[WORK INSTRUCTIONS] Find the string "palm" in the listing and report every line that has it.
┄┄┄┄┄┄┄┄┄┄
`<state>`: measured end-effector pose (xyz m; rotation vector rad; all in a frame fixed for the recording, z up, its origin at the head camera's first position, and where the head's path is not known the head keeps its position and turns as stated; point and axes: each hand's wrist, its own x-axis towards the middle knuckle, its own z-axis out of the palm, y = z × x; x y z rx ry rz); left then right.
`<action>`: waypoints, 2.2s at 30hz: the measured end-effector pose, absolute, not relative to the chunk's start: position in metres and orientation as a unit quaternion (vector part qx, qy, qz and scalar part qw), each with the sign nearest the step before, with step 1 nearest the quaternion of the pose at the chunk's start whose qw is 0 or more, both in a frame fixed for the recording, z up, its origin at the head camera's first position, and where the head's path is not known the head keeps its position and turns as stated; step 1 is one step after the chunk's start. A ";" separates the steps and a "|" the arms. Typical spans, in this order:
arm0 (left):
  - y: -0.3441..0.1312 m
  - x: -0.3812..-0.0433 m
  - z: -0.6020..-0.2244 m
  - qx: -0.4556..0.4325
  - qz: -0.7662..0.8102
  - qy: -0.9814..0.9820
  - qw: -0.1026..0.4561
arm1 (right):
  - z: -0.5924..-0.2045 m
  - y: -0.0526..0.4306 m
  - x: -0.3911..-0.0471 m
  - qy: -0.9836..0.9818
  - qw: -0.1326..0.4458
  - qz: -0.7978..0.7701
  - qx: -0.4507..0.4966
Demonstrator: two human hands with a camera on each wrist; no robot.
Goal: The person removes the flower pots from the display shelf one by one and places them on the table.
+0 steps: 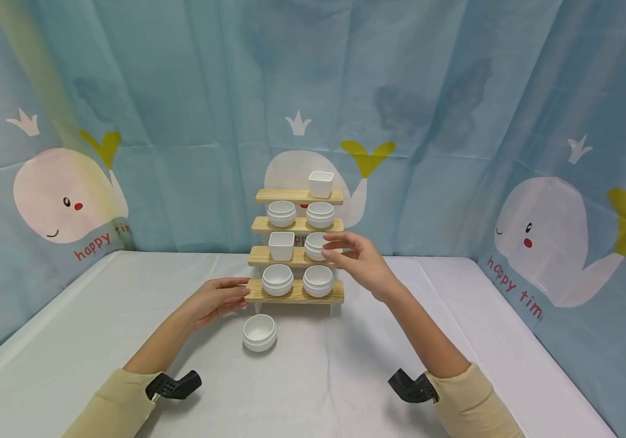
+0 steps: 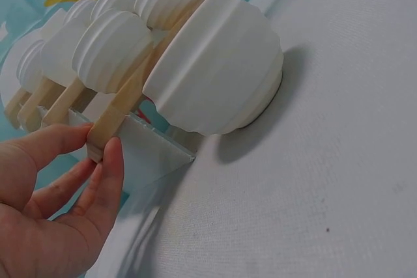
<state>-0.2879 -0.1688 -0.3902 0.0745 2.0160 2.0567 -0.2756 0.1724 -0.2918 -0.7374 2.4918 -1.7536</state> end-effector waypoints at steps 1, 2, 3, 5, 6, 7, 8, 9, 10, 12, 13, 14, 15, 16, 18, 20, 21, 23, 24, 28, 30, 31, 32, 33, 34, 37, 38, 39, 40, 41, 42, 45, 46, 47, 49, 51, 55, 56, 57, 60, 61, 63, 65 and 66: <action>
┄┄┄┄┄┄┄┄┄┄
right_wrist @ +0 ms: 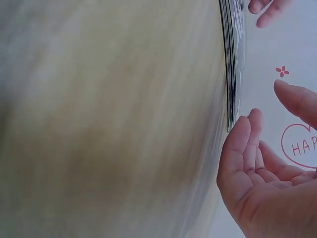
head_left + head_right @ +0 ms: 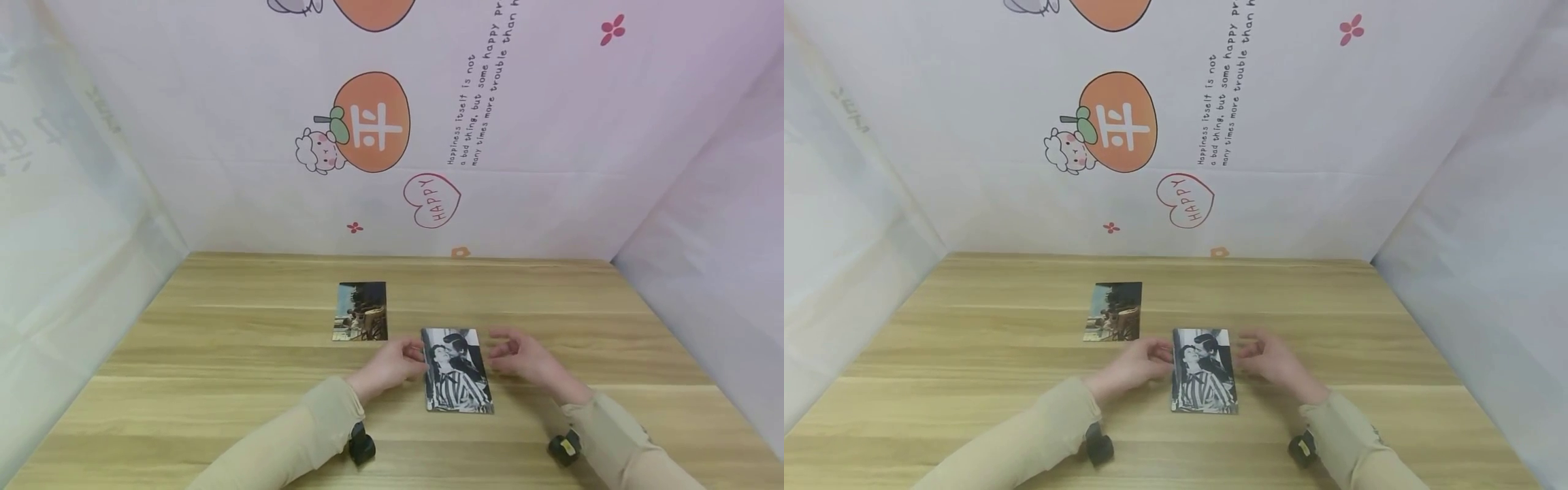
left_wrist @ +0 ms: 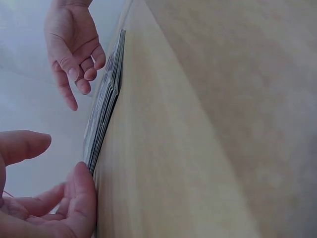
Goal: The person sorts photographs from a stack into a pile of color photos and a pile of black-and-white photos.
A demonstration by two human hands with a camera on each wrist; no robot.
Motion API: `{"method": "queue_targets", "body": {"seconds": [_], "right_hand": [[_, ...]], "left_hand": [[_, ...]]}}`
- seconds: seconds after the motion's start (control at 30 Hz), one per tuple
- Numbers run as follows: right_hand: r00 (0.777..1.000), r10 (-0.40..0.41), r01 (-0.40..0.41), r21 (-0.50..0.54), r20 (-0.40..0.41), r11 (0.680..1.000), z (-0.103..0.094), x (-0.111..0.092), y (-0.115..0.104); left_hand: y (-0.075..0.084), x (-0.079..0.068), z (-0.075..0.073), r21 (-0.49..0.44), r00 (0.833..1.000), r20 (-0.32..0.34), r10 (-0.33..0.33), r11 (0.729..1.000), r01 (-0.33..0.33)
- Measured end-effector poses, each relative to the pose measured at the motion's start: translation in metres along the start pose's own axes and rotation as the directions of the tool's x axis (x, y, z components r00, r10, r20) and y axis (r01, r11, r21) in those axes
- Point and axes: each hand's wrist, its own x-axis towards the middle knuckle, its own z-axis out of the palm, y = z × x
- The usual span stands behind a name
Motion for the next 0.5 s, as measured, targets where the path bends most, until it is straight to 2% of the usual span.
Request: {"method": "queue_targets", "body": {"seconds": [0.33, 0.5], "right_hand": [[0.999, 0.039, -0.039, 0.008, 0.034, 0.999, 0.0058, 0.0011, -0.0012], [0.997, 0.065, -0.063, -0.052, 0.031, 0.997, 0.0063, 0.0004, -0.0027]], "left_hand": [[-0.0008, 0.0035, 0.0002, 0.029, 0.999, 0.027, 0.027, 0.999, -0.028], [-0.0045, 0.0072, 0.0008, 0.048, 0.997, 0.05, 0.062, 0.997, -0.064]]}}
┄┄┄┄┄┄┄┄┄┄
[THE COMPLETED TASK]
`<state>`: measured end-effector pose (xyz m; rotation vector rad; all in a frame fixed for the recording, z up, its origin at the head camera's first position, and where the head's path is not known the head keeps its position and turns as stated; point and axes: each hand's wrist, its own x-axis towards the middle knuckle, its own z-axis out of the palm, y = z × x; x y z rx ry rz); left then right.
- Point and axes: each hand's wrist, its own x-axis towards the middle knuckle, its own z-axis out of the palm, y = z × x

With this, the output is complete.